Re: [RFC PATCH v2 0/1] improve vmap allocation

Joel Fernandes <joel@xxxxxxxxxxxxxxxxx> · Fri, 22 Mar 2019 13:47:53 -0400

On Fri, Mar 22, 2019 at 05:52:59PM +0100, Uladzislau Rezki wrote:
> On Thu, Mar 21, 2019 at 03:01:06PM -0700, Andrew Morton wrote:
> > On Thu, 21 Mar 2019 20:03:26 +0100 "Uladzislau Rezki (Sony)" <urezki@xxxxxxxxx> wrote:
> > 
> > > Hello.
> > > 
> > > This is the v2 of the https://lkml.org/lkml/2018/10/19/786 rework. Instead of
> > > referring you to that link, i will go through it again describing the improved
> > > allocation method and provide changes between v1 and v2 in the end.
> > > 
> > > ...
> > >
> > 
> > > Performance analysis
> > > --------------------
> > 
> > Impressive numbers.  But this is presumably a worst-case microbenchmark.
> > 
> > Are you able to describe the benefits which are observed in some
> > real-world workload which someone cares about?
> > 
> We work with Android. Google uses its own tool called UiBench to measure
> performance of UI. It counts dropped or delayed frames, or as they call it,
> jank. Basically if we deliver 59(should be 60) frames per second then we
> get 1 junk/drop.

Agreed. Strictly speaking, "1 Jank" is not necessarily "1 frame drop". A
delayed frame is also a Jank. Just because a frame is delayed does not mean
it is dropped, there is double buffering etc to absorb delays.

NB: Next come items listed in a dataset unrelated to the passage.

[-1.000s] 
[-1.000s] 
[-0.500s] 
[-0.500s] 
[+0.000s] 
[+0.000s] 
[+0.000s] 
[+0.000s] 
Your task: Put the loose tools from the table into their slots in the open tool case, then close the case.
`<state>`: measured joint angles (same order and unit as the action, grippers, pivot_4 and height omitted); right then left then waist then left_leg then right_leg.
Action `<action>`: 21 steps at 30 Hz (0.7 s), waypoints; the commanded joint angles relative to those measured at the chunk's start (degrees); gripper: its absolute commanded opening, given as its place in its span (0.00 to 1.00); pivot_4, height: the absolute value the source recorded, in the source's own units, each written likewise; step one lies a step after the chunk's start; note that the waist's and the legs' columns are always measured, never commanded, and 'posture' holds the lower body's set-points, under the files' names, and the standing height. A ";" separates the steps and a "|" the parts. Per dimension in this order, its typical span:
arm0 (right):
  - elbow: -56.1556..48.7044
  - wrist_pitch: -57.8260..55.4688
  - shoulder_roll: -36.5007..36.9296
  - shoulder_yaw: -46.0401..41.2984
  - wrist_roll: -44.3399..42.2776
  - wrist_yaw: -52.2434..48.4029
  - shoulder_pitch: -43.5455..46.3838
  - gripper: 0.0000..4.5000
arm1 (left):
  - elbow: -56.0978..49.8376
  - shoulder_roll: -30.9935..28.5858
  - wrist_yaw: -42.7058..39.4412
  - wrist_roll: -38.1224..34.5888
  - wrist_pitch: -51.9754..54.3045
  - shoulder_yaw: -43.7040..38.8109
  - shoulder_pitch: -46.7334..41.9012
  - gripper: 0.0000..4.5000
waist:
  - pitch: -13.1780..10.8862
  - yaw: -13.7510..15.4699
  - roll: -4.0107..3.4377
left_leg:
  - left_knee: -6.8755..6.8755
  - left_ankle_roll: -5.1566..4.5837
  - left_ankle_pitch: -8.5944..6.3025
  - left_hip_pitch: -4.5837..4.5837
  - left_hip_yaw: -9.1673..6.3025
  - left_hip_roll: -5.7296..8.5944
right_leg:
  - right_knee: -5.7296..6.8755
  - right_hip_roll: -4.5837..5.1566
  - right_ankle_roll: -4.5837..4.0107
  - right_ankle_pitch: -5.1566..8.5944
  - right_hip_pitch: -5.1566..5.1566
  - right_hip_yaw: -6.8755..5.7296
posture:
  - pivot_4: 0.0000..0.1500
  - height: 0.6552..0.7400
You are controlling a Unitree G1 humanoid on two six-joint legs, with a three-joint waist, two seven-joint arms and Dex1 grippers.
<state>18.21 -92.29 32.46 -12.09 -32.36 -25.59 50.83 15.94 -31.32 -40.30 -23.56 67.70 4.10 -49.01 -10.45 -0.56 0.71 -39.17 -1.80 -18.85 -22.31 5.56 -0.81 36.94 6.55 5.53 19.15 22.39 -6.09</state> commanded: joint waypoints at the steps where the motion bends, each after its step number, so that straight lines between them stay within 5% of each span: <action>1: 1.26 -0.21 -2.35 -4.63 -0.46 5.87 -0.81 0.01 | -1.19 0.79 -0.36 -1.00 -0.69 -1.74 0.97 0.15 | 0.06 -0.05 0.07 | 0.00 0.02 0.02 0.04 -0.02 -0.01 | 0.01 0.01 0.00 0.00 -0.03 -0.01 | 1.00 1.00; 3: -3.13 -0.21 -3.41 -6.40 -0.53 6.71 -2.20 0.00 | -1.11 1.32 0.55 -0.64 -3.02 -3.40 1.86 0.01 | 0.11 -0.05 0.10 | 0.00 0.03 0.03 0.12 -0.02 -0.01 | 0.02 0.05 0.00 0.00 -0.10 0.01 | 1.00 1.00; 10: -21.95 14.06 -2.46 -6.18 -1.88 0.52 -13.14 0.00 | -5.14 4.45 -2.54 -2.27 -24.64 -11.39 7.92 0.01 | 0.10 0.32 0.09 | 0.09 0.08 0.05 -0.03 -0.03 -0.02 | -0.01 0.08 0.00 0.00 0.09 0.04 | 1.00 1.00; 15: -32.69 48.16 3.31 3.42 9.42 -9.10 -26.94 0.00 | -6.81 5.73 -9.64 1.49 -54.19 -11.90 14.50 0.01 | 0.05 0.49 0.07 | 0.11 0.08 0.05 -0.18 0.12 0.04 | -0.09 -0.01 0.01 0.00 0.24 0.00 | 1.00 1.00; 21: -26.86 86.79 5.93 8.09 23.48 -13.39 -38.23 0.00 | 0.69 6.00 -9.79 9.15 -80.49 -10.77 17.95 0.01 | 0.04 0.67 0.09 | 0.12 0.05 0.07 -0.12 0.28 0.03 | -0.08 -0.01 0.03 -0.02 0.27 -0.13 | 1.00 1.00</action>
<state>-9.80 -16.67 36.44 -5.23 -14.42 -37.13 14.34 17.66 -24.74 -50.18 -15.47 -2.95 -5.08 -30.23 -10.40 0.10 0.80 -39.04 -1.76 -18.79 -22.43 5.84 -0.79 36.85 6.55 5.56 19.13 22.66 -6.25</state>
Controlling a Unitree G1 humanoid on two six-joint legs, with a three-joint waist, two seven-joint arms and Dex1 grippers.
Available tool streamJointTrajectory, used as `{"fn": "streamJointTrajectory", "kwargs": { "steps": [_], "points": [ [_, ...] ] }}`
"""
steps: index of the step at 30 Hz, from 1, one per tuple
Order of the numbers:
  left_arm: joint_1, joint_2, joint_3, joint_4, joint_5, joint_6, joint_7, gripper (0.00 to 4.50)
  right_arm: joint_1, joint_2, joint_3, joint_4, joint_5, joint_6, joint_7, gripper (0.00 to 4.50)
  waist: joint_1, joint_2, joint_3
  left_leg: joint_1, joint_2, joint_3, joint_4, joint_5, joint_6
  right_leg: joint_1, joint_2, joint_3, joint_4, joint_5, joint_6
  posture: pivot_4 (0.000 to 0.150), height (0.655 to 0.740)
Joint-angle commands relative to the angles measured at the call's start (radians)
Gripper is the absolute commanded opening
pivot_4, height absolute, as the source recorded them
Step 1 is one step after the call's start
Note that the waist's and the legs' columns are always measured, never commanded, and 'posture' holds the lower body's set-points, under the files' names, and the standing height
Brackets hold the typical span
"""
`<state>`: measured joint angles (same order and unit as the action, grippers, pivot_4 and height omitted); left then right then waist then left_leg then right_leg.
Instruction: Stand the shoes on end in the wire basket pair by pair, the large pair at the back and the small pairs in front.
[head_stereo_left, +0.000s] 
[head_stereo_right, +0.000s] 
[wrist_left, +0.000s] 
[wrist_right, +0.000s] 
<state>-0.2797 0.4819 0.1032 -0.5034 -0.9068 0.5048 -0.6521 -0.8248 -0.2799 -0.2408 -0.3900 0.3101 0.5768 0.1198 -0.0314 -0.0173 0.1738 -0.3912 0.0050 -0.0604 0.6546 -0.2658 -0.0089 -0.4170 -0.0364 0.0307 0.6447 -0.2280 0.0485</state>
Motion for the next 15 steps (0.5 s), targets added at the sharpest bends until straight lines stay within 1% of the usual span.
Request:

> I see that on our devices avg-jank is lower. In our case Android graphics
> pipeline uses vmalloc allocations which can lead to delays of UI content
> to GPU. But such behavior depends on your platform, parts of the system
> which make use of it and if they are critical to time or not.
> 
> Second example is indirect impact. During analysis of audio glitches
> in high-resolution audio the source of drops were long alloc_vmap_area()
> allocations.
> 
> # Explanation is here
> ftp://vps418301.ovh.net/incoming/analysis_audio_glitches.txt
> 
> # Audio 10 seconds sample is here.
> # The drop occurs at 00:09.295 you can hear it
> ftp://vps418301.ovh.net/incoming/tst_440_HZ_tmp_1.wav

Nice.

> > It's a lot of new code. I t looks decent and I'll toss it in there for
> > further testing.  Hopefully someone will be able to find the time for a
> > detailed review.
> > 
> Thank you :)

I can try to do a review fwiw. But I am severely buried right now. I did look
at vmalloc code before for similar reasons (preempt off related delays
causing jank / glitches etc). Any case, I'll take another look soon (in next
1-2 weeks).

> > Trivial point: the code uses "inline" a lot.  Nowadays gcc cheerfully
> > ignores that and does its own thing.  You might want to look at the
> > effects of simply deleting all that.  Is the generated code better or
> > worse or the same?  If something really needs to be inlined then use
> > __always_inline, preferably with a comment explaining why it is there.
> > 
> When the main core functionalities are "inlined" i see the benefit. 
> At least, it is noticeable by the "test driver". But i agree that
> i should check one more time to see what can be excluded and used
> as a regular call. Thanks for the hint, it is worth to go with
> __always_inline instead.

I wonder how clang behaves as far as inline hints go. That is how Android
images build their kernels.

thanks,

 - Joel